4. Reading improves general knowledge. Global information is limitless, so reading exposes writers to endless possibilities. Transforming just a fragment of that data into a dramatic narrative or an incisive polemic is what makes a writer. 

5. Reading heightens critical thinking skills. The more writers read, the more they'll find conflicting evidence, forcing them to draw their own conclusions. They can do so only by serious reflection, exhaustive research, in-depth analysis, and thoughtful summationsthe very skills they must use as writers.

6. Reading sharpens creativity. Since readers have to picture what they're reading, they must use their imagination. Exercising their mind in such a way gives them more efficient and effective access to that imaginative part of their mind when they need to write.

7. Reading inspires writing. Getting excited about a piece of writing can motivate readers to write something of their own, just as watching a favorite athlete might inspire amateurs to get on a court or field to engage in some sporting heroics of their own.
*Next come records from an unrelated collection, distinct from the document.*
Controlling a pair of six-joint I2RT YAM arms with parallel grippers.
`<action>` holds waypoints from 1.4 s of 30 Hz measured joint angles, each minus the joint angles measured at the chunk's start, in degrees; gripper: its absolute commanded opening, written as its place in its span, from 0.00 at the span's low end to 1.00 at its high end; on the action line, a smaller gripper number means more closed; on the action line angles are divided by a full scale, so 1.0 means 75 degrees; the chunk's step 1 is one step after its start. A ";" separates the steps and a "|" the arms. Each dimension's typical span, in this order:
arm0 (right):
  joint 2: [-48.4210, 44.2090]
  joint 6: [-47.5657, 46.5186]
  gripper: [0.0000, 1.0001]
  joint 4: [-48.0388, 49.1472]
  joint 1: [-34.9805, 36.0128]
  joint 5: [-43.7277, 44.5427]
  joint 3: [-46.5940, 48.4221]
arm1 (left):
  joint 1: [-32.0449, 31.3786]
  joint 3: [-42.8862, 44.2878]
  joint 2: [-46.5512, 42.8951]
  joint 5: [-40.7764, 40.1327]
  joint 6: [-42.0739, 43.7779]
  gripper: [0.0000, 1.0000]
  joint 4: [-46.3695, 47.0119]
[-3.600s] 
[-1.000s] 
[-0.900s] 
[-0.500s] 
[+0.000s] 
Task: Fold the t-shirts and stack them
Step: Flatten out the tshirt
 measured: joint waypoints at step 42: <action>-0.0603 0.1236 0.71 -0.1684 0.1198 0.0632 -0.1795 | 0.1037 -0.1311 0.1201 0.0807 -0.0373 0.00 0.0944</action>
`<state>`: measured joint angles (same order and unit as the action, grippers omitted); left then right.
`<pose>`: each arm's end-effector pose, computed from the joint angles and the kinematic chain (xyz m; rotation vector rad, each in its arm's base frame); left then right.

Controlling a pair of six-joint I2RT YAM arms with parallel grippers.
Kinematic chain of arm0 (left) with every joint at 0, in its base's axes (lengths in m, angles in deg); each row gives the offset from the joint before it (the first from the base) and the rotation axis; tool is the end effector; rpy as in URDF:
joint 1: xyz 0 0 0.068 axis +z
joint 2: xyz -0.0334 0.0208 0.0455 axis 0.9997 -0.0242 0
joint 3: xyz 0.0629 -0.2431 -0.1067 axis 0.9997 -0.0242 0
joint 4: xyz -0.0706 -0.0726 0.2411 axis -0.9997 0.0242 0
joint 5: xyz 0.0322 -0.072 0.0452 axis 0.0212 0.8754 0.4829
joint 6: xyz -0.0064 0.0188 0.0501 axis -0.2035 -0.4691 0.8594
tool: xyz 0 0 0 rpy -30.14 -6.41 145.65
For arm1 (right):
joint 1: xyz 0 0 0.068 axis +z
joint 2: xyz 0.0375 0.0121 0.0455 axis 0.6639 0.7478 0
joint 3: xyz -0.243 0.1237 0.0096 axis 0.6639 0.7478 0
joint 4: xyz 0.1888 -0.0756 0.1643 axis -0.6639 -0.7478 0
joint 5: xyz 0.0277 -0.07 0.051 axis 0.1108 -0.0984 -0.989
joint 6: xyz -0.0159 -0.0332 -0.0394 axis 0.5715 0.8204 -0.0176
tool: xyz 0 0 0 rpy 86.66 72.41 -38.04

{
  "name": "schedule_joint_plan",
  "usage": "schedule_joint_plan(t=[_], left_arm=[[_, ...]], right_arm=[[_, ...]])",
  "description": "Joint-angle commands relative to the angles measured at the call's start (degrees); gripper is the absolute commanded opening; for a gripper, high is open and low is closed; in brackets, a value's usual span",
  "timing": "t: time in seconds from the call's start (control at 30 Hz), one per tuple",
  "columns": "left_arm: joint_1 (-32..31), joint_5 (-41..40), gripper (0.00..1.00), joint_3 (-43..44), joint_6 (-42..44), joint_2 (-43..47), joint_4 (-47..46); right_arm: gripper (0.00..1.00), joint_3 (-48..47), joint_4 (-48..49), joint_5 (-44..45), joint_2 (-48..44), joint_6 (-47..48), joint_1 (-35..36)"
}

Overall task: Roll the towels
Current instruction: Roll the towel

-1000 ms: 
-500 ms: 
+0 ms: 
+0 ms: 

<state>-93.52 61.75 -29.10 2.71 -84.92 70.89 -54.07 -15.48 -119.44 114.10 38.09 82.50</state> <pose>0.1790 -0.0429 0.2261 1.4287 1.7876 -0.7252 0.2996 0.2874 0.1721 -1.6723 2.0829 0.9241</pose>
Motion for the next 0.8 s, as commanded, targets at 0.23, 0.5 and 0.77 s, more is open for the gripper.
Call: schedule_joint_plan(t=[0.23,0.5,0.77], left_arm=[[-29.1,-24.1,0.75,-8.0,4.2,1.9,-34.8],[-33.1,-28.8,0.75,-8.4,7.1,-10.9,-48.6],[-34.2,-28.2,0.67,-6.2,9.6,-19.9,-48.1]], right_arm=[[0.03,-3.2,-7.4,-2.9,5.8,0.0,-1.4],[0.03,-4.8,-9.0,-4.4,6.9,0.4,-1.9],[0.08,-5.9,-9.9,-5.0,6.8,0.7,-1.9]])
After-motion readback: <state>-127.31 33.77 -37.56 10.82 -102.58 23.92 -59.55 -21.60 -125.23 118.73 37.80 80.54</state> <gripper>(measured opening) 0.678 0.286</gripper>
8. Reading cultivates awareness of the world. Readers are bound to come across new opinions about the world, some that reinforce their beliefs, others that create new beliefs, and still others that may reverse their beliefs. This open-mindedness will add to the depth of a developing writer's toolbox. 

9. Reading adds immeasurable value to quality of life. Reading is the thing we do to forget we're waiting for our doctor's appointment or standing in a line at the post office or being placed on an interminable hold by a service technician. Reading is a great escape from other troubles, a singular way of leaving the immediate aggravations of the world for an alternative one that may turn us to get a new idea, take a note of it, and write our next sentence. 

So if you want to be a better writer, read, read, read.